TASK: Your answer should be only the lines below from the one with "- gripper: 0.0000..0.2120" to the one with "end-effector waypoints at", repeated exactly, ends included.

DATA IN THIS EXERCISE:
# # # # # # #

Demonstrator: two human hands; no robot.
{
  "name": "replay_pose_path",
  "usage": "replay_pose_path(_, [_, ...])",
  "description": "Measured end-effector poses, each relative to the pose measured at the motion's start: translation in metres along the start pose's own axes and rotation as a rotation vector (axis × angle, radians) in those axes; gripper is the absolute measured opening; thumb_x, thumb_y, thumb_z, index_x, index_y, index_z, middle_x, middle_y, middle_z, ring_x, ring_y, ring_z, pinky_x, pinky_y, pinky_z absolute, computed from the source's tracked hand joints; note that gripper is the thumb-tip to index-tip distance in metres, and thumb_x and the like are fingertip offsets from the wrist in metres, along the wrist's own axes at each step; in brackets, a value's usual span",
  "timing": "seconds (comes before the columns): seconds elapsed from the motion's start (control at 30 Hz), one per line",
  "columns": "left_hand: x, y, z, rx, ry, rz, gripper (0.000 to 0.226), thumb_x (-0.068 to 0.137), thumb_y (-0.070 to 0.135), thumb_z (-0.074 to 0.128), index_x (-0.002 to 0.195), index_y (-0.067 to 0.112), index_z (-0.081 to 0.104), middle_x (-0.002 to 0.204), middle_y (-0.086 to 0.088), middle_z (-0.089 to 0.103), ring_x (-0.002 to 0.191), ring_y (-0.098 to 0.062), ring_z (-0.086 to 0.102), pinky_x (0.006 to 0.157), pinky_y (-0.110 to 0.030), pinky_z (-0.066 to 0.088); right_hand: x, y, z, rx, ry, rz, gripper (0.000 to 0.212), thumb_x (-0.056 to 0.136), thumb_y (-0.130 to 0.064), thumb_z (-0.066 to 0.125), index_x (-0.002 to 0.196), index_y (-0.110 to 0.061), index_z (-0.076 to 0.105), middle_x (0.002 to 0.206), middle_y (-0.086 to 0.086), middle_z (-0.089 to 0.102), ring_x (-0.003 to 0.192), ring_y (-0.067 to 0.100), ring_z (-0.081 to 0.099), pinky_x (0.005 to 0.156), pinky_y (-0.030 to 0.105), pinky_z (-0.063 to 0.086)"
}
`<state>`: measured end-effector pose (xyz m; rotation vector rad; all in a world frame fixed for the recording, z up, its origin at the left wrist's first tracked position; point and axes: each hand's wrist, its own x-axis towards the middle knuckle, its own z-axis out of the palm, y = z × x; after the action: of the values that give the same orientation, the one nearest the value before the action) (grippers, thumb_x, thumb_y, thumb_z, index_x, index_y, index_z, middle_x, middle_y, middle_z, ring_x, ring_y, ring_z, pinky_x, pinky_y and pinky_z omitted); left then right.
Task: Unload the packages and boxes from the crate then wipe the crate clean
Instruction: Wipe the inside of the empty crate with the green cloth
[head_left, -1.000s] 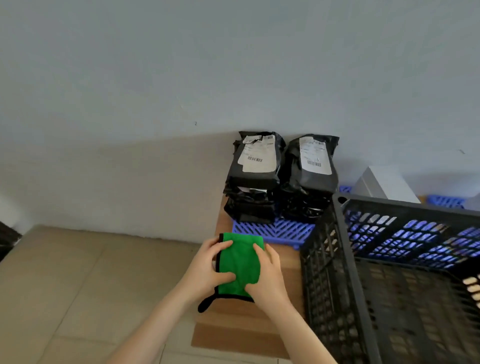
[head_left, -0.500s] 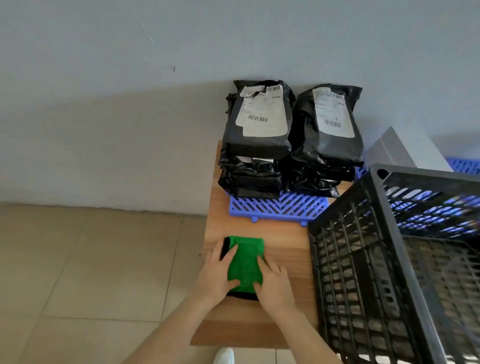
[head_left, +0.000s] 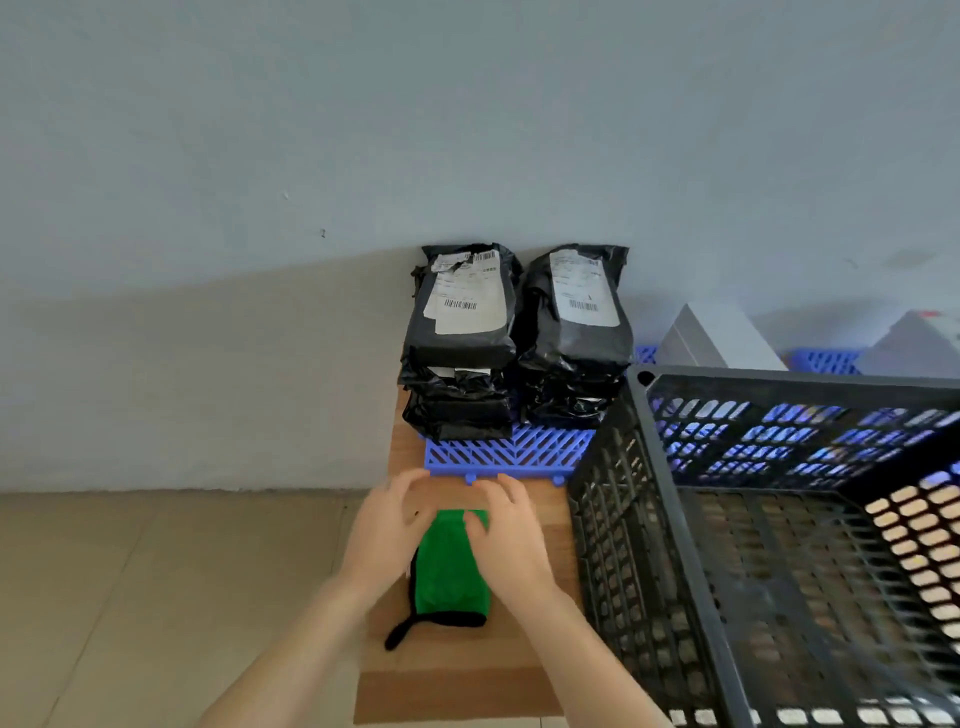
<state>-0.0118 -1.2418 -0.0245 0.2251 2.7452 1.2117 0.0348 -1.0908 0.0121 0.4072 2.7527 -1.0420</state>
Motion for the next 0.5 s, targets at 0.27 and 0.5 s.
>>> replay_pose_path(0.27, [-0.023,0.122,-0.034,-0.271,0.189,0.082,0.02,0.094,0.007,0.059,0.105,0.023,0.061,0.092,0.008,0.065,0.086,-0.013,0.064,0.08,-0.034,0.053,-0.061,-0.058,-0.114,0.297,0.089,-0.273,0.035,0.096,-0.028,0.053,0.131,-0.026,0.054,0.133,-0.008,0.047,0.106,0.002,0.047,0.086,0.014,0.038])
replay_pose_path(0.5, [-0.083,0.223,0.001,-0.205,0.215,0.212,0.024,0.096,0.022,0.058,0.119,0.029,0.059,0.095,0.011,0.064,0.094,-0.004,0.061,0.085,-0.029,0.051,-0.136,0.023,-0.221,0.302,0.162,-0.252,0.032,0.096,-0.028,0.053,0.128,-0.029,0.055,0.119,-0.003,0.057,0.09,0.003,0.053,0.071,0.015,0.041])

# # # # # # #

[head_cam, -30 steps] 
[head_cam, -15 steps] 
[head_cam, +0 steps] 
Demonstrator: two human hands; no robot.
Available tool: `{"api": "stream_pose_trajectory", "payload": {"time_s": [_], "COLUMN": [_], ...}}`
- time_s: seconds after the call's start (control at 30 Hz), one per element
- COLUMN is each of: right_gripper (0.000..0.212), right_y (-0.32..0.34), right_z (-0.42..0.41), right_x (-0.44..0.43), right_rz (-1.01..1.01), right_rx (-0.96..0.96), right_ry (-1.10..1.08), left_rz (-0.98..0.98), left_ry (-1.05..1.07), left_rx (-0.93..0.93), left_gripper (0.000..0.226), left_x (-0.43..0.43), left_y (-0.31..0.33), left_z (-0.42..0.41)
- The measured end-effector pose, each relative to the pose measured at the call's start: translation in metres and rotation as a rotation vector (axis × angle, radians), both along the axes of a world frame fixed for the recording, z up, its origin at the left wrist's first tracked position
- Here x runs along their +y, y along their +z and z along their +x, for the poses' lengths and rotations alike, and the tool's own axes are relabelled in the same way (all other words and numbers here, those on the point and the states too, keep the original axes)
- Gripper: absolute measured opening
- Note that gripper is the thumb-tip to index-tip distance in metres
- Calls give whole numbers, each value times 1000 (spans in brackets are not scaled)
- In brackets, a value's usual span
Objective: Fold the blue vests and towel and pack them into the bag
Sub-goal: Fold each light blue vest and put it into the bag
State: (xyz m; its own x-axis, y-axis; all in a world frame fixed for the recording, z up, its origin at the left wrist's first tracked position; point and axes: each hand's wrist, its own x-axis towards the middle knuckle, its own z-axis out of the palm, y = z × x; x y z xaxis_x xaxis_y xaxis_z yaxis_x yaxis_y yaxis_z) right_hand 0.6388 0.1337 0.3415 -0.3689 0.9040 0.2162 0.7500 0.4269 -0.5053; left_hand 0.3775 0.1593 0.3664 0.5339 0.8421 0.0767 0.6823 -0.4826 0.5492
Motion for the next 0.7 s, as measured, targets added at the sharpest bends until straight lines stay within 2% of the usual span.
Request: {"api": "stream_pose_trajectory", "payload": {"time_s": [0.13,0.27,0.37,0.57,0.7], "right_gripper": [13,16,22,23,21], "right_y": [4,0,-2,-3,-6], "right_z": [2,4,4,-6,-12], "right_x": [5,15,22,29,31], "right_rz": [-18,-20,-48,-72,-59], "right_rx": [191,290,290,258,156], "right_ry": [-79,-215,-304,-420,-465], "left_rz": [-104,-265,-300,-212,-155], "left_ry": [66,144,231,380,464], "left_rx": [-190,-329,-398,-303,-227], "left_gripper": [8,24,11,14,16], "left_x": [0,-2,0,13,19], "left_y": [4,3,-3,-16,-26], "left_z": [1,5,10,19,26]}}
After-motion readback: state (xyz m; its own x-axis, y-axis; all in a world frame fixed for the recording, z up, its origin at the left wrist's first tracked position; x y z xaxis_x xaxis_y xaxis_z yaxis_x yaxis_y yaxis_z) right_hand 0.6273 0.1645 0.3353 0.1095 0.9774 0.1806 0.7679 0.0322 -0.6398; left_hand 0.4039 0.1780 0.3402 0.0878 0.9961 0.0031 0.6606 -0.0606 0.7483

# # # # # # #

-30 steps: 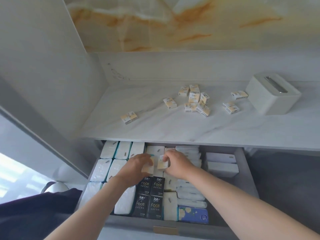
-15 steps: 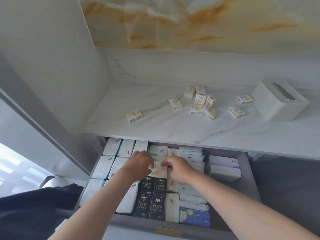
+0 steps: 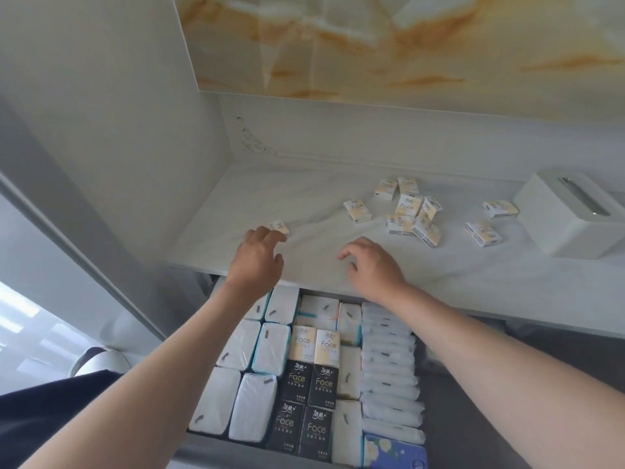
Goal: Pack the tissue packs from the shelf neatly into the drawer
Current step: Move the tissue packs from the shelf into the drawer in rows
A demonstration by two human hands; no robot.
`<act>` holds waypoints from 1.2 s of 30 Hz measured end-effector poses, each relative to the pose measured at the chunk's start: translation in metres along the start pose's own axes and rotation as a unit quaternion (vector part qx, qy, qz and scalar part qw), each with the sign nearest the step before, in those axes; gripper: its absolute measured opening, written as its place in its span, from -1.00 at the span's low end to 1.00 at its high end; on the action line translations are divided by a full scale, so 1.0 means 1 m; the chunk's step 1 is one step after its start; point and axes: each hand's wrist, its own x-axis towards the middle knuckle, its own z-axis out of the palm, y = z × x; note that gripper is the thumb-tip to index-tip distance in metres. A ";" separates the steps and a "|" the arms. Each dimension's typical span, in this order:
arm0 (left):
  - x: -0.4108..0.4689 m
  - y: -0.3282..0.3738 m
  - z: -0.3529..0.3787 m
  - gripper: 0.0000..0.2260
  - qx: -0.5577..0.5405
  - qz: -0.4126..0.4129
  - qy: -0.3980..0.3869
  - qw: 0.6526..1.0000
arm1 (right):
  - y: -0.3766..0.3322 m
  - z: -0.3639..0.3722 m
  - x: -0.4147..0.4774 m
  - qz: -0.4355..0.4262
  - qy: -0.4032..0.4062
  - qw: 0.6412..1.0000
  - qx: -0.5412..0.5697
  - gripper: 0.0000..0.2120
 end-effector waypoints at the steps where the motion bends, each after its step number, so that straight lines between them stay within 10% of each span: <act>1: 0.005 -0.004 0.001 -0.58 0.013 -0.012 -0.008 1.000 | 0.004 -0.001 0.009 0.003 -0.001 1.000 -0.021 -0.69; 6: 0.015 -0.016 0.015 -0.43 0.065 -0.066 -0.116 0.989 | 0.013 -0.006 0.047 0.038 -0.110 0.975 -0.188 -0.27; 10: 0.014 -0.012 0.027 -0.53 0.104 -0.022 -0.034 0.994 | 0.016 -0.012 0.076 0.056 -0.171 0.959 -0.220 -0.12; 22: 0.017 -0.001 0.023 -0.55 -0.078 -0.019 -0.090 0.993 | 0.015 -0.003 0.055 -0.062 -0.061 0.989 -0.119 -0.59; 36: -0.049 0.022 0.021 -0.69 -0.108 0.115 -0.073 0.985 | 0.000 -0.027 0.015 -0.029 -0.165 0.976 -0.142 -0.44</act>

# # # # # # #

RESULT OF THE TASK:
  - gripper: 0.0000..0.2120
 end-effector waypoints at the steps where the motion bends, each after its step number, so that straight lines between them stay within 10% of each span: <act>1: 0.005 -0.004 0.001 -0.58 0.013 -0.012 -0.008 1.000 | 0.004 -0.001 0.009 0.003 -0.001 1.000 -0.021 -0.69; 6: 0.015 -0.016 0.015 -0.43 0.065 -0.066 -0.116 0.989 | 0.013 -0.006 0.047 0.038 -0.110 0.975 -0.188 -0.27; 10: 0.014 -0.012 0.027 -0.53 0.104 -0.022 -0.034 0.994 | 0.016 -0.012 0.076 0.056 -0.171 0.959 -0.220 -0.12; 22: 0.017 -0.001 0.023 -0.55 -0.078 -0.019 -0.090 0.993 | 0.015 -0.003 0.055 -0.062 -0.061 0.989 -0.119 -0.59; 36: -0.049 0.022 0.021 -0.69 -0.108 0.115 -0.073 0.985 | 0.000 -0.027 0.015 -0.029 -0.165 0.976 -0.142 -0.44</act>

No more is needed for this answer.